**Given records:**
*** Block opens ***

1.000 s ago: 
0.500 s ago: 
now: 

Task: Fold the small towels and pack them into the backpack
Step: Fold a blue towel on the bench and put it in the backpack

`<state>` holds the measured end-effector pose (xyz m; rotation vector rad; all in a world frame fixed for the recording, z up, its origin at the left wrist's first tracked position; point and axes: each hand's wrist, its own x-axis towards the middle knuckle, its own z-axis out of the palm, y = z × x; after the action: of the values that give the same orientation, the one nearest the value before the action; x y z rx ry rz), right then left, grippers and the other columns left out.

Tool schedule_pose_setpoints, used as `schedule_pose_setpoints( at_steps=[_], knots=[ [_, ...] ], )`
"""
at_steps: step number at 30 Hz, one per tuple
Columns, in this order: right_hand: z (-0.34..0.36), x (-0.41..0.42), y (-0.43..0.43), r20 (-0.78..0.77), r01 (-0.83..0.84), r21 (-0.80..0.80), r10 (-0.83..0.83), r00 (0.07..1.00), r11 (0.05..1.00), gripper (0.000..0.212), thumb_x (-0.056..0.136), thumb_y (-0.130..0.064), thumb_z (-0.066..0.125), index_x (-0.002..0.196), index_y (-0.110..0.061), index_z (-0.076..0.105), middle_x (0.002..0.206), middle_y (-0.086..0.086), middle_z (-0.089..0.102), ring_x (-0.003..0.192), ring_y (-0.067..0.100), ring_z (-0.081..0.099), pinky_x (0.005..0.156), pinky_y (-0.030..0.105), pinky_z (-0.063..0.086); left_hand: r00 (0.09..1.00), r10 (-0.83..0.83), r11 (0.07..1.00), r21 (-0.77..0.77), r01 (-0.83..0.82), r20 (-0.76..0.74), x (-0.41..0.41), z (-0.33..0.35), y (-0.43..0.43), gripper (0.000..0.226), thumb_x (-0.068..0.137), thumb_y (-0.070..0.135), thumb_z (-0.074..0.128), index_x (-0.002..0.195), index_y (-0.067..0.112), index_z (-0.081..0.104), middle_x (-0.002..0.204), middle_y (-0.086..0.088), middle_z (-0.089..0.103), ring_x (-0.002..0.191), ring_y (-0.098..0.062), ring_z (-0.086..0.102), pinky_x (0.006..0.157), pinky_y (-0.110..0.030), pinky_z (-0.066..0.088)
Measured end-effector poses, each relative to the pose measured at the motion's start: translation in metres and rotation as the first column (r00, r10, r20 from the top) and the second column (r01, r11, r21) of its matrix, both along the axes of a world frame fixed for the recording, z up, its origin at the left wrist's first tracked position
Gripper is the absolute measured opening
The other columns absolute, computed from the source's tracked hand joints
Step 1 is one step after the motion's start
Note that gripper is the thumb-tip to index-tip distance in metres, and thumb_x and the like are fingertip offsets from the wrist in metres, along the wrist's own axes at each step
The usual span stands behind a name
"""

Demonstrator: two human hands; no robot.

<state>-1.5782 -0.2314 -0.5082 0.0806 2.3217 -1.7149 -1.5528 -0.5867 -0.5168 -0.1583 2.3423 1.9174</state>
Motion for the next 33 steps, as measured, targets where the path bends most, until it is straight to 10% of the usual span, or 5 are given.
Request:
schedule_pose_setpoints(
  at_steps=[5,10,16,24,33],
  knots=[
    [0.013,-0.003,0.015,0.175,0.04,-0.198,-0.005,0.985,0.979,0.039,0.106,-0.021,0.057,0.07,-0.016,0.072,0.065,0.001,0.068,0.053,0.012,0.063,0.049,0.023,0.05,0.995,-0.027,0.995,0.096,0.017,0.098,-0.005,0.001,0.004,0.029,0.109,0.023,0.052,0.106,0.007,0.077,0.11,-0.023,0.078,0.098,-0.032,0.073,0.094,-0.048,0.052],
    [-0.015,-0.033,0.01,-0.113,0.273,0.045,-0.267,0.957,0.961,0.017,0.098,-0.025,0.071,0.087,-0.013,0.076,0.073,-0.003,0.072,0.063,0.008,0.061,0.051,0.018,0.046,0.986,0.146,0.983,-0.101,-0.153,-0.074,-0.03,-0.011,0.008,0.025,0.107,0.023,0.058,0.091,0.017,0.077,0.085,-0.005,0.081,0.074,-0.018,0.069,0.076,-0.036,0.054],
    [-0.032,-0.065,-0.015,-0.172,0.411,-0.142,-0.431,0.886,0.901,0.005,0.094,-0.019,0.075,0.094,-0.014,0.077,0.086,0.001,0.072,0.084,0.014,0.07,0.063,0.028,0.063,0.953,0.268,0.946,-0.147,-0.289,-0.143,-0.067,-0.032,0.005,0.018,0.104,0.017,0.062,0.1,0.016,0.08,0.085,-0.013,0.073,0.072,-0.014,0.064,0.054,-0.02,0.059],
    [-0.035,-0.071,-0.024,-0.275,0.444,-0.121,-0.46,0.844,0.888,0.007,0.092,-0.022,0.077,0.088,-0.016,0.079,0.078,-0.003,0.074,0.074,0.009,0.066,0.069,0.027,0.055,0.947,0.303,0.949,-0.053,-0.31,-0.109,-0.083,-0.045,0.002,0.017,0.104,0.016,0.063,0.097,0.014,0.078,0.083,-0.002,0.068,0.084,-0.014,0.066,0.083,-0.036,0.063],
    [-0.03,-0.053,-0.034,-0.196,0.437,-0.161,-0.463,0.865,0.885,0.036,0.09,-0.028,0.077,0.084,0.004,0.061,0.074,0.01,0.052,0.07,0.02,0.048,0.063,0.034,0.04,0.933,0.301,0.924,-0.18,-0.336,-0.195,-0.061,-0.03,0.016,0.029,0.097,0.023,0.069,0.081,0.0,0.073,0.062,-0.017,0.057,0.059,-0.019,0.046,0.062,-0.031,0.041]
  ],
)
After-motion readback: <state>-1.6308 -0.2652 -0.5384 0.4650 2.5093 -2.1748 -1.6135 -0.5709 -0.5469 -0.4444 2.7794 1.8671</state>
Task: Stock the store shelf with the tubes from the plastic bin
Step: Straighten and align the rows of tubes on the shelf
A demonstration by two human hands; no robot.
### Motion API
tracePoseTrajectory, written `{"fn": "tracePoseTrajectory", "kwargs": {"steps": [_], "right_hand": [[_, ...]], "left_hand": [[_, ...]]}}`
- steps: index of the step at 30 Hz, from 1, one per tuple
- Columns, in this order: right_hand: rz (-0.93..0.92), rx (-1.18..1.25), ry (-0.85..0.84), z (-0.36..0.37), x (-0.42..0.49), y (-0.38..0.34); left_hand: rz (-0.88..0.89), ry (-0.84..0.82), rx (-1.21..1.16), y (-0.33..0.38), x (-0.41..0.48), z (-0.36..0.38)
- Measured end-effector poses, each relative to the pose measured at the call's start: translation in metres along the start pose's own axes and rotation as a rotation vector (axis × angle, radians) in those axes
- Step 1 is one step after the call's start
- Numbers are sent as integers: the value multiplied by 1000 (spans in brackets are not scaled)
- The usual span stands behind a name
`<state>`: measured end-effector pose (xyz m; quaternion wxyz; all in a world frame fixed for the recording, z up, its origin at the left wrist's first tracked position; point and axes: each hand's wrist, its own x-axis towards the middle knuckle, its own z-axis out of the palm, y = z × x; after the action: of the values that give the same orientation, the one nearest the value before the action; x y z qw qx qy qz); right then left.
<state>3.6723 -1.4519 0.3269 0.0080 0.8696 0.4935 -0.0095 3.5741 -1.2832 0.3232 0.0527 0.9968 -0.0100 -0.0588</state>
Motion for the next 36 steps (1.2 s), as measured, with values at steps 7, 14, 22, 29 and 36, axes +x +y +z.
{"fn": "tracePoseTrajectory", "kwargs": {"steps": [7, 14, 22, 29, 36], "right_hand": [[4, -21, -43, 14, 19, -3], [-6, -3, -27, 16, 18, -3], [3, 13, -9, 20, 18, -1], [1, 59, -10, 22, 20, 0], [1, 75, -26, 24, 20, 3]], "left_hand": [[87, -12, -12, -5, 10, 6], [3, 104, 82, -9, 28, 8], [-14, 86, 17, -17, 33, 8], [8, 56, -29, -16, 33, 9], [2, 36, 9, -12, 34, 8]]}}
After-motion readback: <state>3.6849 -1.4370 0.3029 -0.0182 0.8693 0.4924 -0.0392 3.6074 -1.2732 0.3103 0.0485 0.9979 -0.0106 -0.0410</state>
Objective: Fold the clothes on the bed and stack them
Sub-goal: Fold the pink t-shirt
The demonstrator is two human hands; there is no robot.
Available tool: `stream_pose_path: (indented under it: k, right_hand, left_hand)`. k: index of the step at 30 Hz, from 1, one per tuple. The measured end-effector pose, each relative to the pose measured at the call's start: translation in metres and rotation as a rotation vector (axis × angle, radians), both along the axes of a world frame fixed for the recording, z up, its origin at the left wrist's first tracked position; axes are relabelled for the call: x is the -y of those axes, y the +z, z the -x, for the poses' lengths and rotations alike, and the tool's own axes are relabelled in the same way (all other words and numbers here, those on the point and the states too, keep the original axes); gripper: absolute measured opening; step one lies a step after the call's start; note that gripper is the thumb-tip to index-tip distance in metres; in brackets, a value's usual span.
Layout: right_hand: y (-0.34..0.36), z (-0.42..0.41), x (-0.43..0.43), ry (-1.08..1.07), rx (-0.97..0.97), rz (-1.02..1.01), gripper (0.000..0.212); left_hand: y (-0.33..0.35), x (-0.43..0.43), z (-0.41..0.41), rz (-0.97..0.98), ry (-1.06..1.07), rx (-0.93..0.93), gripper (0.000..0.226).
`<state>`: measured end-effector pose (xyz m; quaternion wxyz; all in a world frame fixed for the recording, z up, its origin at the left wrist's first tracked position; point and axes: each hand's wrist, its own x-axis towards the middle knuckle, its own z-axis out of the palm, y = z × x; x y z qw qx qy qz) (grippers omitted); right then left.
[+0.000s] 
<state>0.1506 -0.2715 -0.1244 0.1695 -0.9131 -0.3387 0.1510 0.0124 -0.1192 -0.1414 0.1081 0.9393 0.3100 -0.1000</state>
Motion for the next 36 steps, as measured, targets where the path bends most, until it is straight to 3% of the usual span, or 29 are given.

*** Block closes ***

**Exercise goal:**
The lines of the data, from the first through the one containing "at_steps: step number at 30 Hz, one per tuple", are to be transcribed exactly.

**Result of the exercise:**
1.000 s ago: 
0.500 s ago: 
now: 

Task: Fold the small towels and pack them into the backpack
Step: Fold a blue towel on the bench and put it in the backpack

`<state>` holds the measured end-effector pose (xyz m; rotation vector rad; all in a world frame fixed for the recording, z up, its origin at the left wrist's first tracked position; point and axes: each hand's wrist, its own x-axis towards the middle knuckle, its own z-axis out of the palm, y = z × x; after the action: of the values that give the same orientation, the one nearest the value before the action; x y z rx ry rz), right then left, grippers and the other columns left out.

Tool schedule_pose_setpoints, used as `schedule_pose_setpoints( at_steps=[_], knots=[ [_, ...] ], )`
"""
at_steps: step number at 30 Hz, one per tuple

With this, the exercise is complete.